Question 1168292: 1. A tire manufacturer wishes to investigate the tread life of its tires. A sample of 10 tires driven 50, 000 miles revealed a sample mean of 0.32 inch of tread remaining with a standard deviation of 0.09 inch. Would it be reasonable for the manufacturer to conclude that after 50, 000 miles the population mean amount of tread remaining is 0.30 inches? Use α = 0.05
Answer by CPhill(1959)   (Show Source):
You can put this solution on YOUR website! Here's the breakdown of the hypothesis test:
**1. State the Null and Alternative Hypotheses:**
* **Null Hypothesis (H₀):** The population mean amount of tread remaining after 50,000 miles is 0.30 inches.
* $H_0: \mu = 0.30$
* **Alternative Hypothesis (Ha):** The population mean amount of tread remaining after 50,000 miles is different from 0.30 inches.
* $H_a: \mu \neq 0.30$ (This is a two-tailed test because we are interested in whether the mean is *different* from 0.30).

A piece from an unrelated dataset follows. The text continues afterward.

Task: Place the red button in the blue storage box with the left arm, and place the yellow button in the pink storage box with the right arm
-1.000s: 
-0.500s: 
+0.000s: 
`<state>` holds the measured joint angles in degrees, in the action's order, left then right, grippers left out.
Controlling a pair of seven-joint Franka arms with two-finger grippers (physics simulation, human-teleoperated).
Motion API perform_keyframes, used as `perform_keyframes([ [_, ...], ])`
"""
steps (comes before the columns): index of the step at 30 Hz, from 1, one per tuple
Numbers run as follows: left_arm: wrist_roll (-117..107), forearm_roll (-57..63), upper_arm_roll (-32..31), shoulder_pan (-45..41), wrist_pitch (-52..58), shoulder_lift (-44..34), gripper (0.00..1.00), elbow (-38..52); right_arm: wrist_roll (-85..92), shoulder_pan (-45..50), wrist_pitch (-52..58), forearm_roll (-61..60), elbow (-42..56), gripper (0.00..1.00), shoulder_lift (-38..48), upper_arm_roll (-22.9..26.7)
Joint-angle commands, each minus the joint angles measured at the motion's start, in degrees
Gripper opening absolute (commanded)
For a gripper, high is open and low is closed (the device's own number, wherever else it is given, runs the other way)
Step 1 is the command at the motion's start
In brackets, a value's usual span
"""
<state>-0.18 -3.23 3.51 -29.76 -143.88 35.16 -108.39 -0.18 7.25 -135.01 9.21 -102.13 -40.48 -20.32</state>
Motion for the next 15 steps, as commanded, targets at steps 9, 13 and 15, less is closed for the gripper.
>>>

**2. Determine the Significance Level (α):**
* The significance level is given as $\alpha = 0.05$.
**3. Calculate the Degrees of Freedom (df):**
* The sample size ($n$) is 10.
* The degrees of freedom for a t-test (since the population standard deviation is unknown) are:
* $df = n - 1 = 10 - 1 = 9$
**4. Calculate the Test Statistic (t-value):**
* The formula for the t-statistic is:
* $t = \frac{\bar{X} - \mu_0}{s / \sqrt{n}}$
Where:
* $\bar{X}$ = sample mean = 0.32 inch
* $\mu_0$ = hypothesized population mean = 0.30 inch
* $s$ = sample standard deviation = 0.09 inch
* $n$ = sample size = 10
* $t = \frac{0.32 - 0.30}{0.09 / \sqrt{10}}$
* $t = \frac{0.02}{0.09 / 3.1623}$
* $t = \frac{0.02}{0.02846}$
* $t \approx 0.703$
**5. Determine the P-value:**
* The p-value is the probability of observing a sample mean as extreme as (or more extreme than) 0.32 inches if the true population mean were 0.30 inches. Since this is a two-tailed test, we need to consider both tails of the t-distribution.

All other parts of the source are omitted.